Потом боль стала понемногу утихать, не подогреваемая новыми ударами. Лешка прерывисто дышал, чувствуя, как всё возвращается: щебет птиц, ползущие по рукам муравьи, прилипшая к животу кора… А вдруг кто-то слышал, как он орал? Или даже видел?.. Лешке стало стыдно. Не из-за порки, а из-за того, что он так по-дурацки себя вел. Захотелось, чтобы дядя простил его, чтобы между ними всё было хорошо. Откуда-то хлынула следующая волна рыданий, на этот раз почти без слёз. Остро вспыхнуло чувство одиночества. Вот вам и дерево в лесу… Всхлипывая, Лешка погладил сосну по липкому стволу, будто извиняясь за то, что не слышал звука ее падения.

Наконец Лешка поднялся и с большим трудом натянул трусы и джинсы. Наверное, на самом деле всё было не так страшно, но на ощупь вздувшиеся полосы казались огромными. Лешка сделал глубокий вдох и обернулся, готовый мириться и даже обниматься. Он соскучился по объятиям и нормальному человеческому общению. Может быть, если дать дяде шанс…

Но дяде шанс был не нужен. Он ползал по поляне с корзинкой и собирал грибы.

На следующий день приехали рабочие и раскопали весь двор, чтобы провести оптоволоконный кабель.

– Может, хоть немного повеселеешь, – сказал дядя.

Лешка сердито фыркнул: как будто он из-за отсутствия интернета невеселый! А потом вдруг вспомнил, как дядя больше месяца назад звонил, чтобы отказаться от кабельного. Уже знал, что Лешка останется, и создавал условия. От этой мысли где-то внутри кольнуло.

С интернетом и нормальным телевидением стало чуть проще избегать самого себя, но полностью ведь мозг не выключишь – даже если весь день смотреть футбол или ролики про смешных котиков. Кроме того, теперь приходилось избегать еще и соцсетей и игровых чатов. Кто-нибудь рано или поздно спросил бы о маме, а к этому Лешка был не готов.
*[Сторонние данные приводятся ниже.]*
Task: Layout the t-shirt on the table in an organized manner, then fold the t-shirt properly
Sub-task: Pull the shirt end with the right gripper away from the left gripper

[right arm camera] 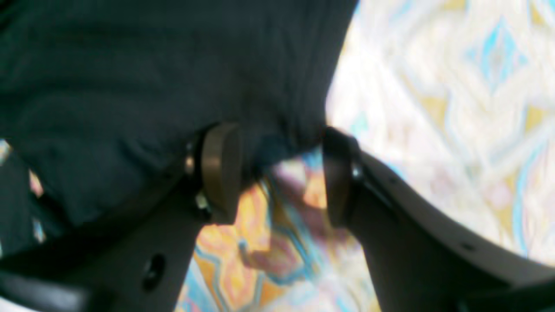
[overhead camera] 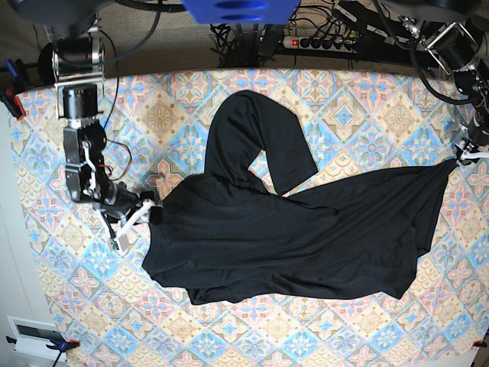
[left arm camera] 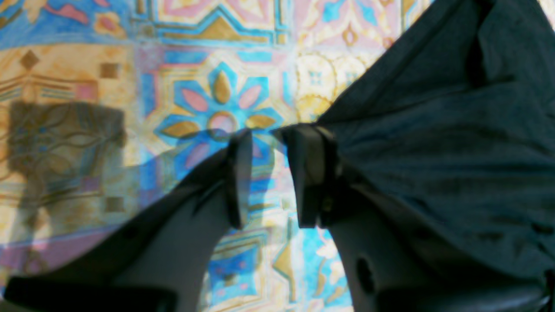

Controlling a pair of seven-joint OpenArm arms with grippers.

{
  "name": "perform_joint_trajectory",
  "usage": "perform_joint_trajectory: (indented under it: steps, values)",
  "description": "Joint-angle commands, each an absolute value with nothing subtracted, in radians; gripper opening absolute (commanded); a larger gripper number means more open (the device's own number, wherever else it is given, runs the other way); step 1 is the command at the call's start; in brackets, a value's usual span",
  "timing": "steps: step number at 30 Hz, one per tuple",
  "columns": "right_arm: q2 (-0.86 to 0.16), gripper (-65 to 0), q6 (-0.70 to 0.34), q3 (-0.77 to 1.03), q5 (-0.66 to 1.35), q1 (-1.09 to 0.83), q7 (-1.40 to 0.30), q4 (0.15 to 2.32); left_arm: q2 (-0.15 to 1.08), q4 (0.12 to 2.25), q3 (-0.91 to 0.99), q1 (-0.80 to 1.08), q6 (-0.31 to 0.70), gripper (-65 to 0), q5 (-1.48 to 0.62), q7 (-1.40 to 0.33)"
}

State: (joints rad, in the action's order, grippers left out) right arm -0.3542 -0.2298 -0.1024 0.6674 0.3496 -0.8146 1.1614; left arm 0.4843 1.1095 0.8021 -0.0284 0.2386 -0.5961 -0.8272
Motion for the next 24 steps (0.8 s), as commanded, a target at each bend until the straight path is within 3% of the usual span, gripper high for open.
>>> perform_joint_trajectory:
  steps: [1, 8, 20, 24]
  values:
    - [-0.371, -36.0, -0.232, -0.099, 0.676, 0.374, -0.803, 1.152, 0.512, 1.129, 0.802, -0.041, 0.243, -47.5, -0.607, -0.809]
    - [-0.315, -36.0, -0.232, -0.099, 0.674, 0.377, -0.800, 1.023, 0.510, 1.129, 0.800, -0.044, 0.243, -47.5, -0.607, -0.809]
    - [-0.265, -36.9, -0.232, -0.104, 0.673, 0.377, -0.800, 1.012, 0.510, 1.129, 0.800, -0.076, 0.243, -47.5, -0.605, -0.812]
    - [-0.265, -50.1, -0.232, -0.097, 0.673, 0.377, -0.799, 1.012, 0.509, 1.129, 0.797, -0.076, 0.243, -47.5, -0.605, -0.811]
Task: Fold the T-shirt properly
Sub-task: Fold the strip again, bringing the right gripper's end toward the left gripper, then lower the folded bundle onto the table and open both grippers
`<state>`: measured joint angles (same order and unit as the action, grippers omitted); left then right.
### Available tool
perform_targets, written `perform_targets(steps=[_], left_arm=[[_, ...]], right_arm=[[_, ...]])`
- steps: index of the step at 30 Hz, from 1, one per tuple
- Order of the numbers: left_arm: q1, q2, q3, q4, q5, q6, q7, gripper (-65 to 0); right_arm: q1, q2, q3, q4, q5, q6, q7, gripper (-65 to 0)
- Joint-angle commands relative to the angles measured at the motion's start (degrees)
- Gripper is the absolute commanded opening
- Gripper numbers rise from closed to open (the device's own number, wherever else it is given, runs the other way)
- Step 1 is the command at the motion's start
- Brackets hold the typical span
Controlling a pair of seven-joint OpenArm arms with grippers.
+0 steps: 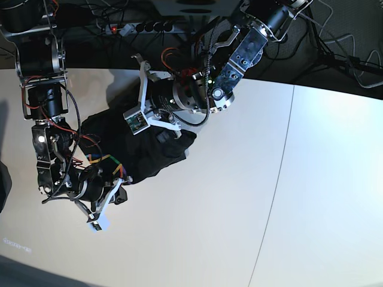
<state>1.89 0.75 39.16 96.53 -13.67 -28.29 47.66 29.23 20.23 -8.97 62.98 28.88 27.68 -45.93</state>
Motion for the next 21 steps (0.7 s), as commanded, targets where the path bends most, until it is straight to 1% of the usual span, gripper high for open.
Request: perform_targets(steps=[1, 4, 7, 9, 11, 13, 16, 19, 21], left_arm=[[-0.81, 0.46, -0.31, -0.17, 0.17, 0.02, -1.77, -59.2], [-1.11, 0.11, -1.88, -1.70, 1.79, 0.07, -2.45, -59.2], [-1.29, -0.15, -5.14, -1.84, 3.85, 0.02, -2.43, -59.2], [-1.90, -1.16, -7.72, -1.88, 4.11, 0.02, -2.47, -59.2], [-2.23, -2.71, -10.08, -1.92, 4.13, 0.07, -2.89, -59.2], [-2.60, -4.55, -11.93, -2.73, 4.13, 0.09, -4.02, -59.2], [-5.14, -7.08, -13.38, -6.73, 4.13, 0.22, -6.38, -59.2], [-8.81, -7.93, -13.35, -11.67, 4.11, 0.24, -7.19, -59.2], [-10.73, -7.91, -13.35, -13.88, 4.11, 0.26, -7.19, -59.2]], right_arm=[[1.68, 0.59, 0.37, 0.61, 0.68, 4.09, -0.20, -65.0], [1.70, 0.92, 0.37, 0.61, 0.68, 4.11, -3.69, -65.0], [1.68, 1.81, 0.37, 0.61, 1.33, 4.11, -5.75, -65.0], [1.68, 3.08, 0.37, 0.61, 4.31, 4.11, -7.39, -65.0], [1.38, 5.07, 0.37, 0.61, 8.28, 4.13, -9.62, -65.0], [0.68, 7.39, 0.37, 0.66, 12.90, 4.11, -12.04, -65.0], [-1.53, 10.49, 0.39, 0.72, 20.02, 4.22, -13.73, -65.0], [-4.50, 12.20, 0.44, 1.18, 23.08, 4.26, -15.06, -65.0], [-7.13, 12.44, 0.90, 2.03, 24.09, 4.26, -15.93, -65.0]])
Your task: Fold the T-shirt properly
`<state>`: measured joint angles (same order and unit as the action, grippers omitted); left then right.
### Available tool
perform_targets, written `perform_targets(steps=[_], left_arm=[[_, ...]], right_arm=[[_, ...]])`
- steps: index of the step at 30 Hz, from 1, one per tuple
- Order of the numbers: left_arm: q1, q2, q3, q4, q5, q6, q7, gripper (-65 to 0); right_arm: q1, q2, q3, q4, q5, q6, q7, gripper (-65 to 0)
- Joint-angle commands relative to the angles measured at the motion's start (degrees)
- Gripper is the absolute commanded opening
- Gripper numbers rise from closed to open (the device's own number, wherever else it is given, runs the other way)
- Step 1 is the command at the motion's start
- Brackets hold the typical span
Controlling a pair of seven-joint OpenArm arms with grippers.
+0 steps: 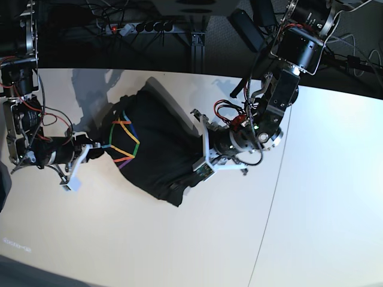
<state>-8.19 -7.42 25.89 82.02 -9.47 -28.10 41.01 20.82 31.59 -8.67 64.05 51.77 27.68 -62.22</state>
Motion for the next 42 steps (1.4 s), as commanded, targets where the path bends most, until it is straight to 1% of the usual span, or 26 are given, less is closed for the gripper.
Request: perform_targets(steps=[1, 9, 12, 15, 19, 22, 25, 28, 30, 32, 33, 38, 40, 42], left_arm=[[-1.46, 0.26, -0.09, 0.00, -0.09, 0.07, -0.55, -59.2], [-6.49, 0.28, -0.09, -0.46, -0.44, 0.48, -0.52, -59.2], [-7.39, 0.31, -0.09, -0.46, -1.60, 0.46, -0.55, -59.2], [-7.72, 0.37, -0.09, -0.46, -2.58, 0.48, -0.57, -59.2], [-7.72, 0.92, -0.09, -0.44, -2.78, 0.61, -0.48, -59.2], [-8.44, 0.57, -0.98, 0.76, -3.19, 2.64, 0.98, -59.6], [-8.46, 0.50, -5.07, 5.18, -5.33, 2.73, 4.48, -63.0], [-7.67, -1.95, -8.46, 9.16, -10.73, 2.56, 7.21, -63.1], [-5.73, -4.20, -10.03, 12.20, -12.22, 2.51, 7.76, -63.1], [-2.64, -6.43, -11.41, 16.26, -13.27, 0.48, 8.39, -63.5], [-0.74, -7.63, -11.89, 18.43, -13.92, -0.02, 8.79, -63.5], [11.65, -14.73, -14.38, 26.64, -14.08, 0.00, 9.07, -63.5], [17.27, -16.94, -16.46, 29.90, -14.45, 0.02, 10.03, -63.5], [22.53, -19.08, -19.28, 32.94, -16.59, 0.02, 11.02, -63.5]], right_arm=[[-0.09, 1.01, 1.09, 1.64, 1.77, 4.26, 0.20, -65.0], [-9.99, -0.42, 5.46, 11.23, 2.71, 4.28, -0.57, -65.0], [-13.27, -1.68, 6.27, 15.15, 2.69, 4.28, -0.59, -65.0], [-15.63, -3.78, 6.58, 18.16, 2.62, 4.28, -0.59, -65.0], [-16.90, -6.40, 6.88, 20.37, 1.11, 4.26, -0.57, -65.0], [-16.81, -6.69, 8.61, 21.09, 0.28, 4.24, -0.42, -65.0], [-16.87, -6.67, 12.92, 22.14, 0.31, 4.26, -0.87, -65.0], [-16.92, -6.58, 17.70, 23.23, 0.44, 4.26, -2.82, -65.0], [-17.22, -5.99, 20.52, 23.32, 2.03, 4.26, -5.25, -65.0], [-18.88, -4.66, 22.88, 23.32, 2.95, 4.28, -5.20, -65.0], [-19.87, -4.11, 23.98, 23.32, 3.19, 4.26, -5.16, -65.0], [-26.60, -2.86, 30.14, 23.47, 4.79, 4.28, -5.35, -65.0], [-30.08, -2.75, 32.79, 23.93, 5.29, 4.28, -5.40, -65.0], [-33.46, -2.78, 35.19, 24.79, 6.14, 4.28, -5.46, -65.0]])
Дядю возможности быстрого интернета неожиданно увлекли, и он все вечера проводил с разнообразной аппаратурой. Прикрутил на дверной замок какую-то штуковину, позволявшую отпирать его без ключа через приложение, баловался с различными таймерами и камерами. Однажды вечером его телефон в очередной раз тренькнул, уведомляя о чем-то. Дядя посмотрел на экран и сказал:

– Выгляни на террасу. Только тихо.

Лешка озадаченно нахмурился и подчинился. Неслышно открыв дверь, он вышел на террасу и замер в восторге. В саду стоял огромный лось. Задумчиво посмотрев на Лешку, лось отвернулся и принялся жевать валявшееся в траве яблоко.

– Ну как? – спросил дядя, когда Лешка наконец вернулся в дом.

– Лось как лось, – пожал плечами Лешка. – В следующий раз сами и идите, раз вам надо.

– Ох, сложно с тобой, Алексей…

– С вами зато очень легко, – огрызнулся Лешка и ушел к себе, хлопнув дверью.

========== 8 ==========

Комментарий к 8

Немного безысходности вам в ленту)))))

Поезд остановился.

– Я достану сумки, – сказала мама, выходя на перрон, а Лешка почему-то остался у открытой двери.